Exercise goal = Starting at the first line of the data, print every line up to and including the one with "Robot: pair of", but no pictures.

>>>>>

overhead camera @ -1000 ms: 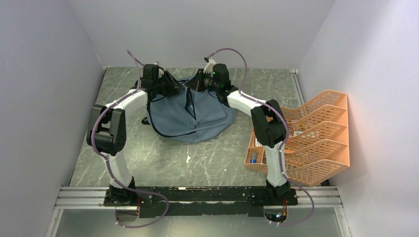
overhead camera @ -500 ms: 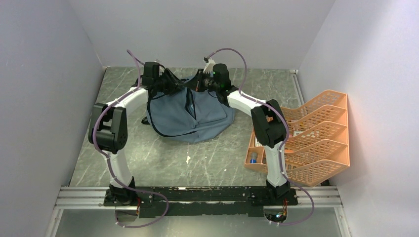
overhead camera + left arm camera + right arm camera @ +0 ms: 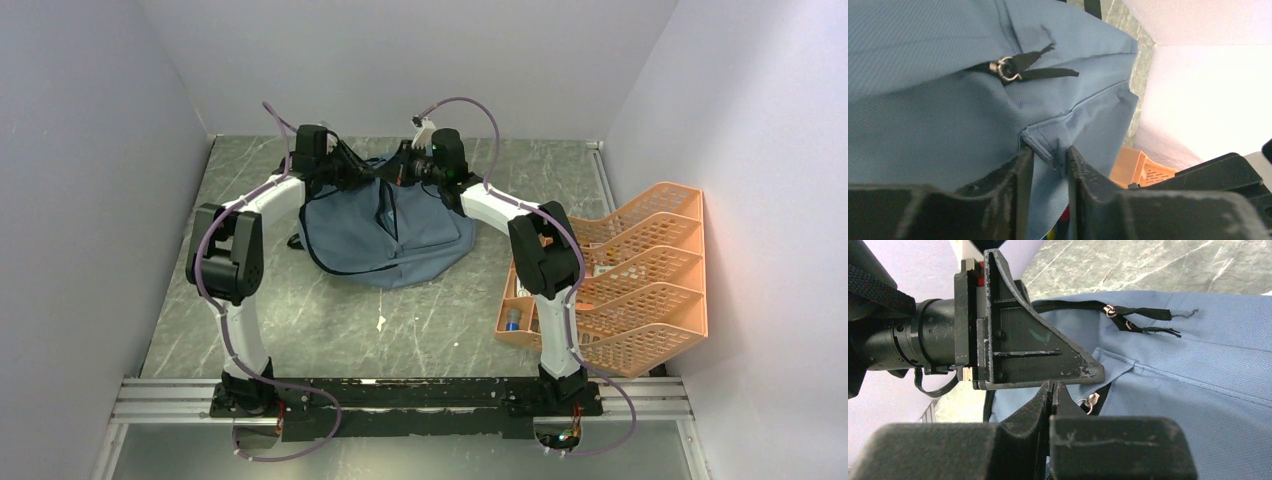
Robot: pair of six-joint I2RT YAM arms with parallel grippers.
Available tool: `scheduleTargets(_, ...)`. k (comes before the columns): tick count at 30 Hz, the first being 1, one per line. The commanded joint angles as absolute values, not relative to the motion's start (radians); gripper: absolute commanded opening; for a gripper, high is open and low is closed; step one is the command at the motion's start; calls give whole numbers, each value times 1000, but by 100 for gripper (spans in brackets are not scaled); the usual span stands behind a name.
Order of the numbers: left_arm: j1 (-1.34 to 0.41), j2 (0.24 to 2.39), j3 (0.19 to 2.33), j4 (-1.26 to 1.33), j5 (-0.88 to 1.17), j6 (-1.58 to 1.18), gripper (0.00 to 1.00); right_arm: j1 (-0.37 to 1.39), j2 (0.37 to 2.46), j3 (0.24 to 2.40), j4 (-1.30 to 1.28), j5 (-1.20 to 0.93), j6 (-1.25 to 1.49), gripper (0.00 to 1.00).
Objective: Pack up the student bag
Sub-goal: Zip the student bag at the center of the board.
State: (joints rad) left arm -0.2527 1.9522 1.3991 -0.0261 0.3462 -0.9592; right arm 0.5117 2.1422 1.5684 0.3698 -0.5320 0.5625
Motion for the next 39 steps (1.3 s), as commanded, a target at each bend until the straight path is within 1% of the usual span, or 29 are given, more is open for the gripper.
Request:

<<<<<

Result below =
overhead camera @ -1000 ms: 
overhead camera @ -500 ms: 
overhead camera + left arm camera + right arm camera @ +0 ms: 
Robot: pair of six-joint I2RT YAM arms with parallel grippers.

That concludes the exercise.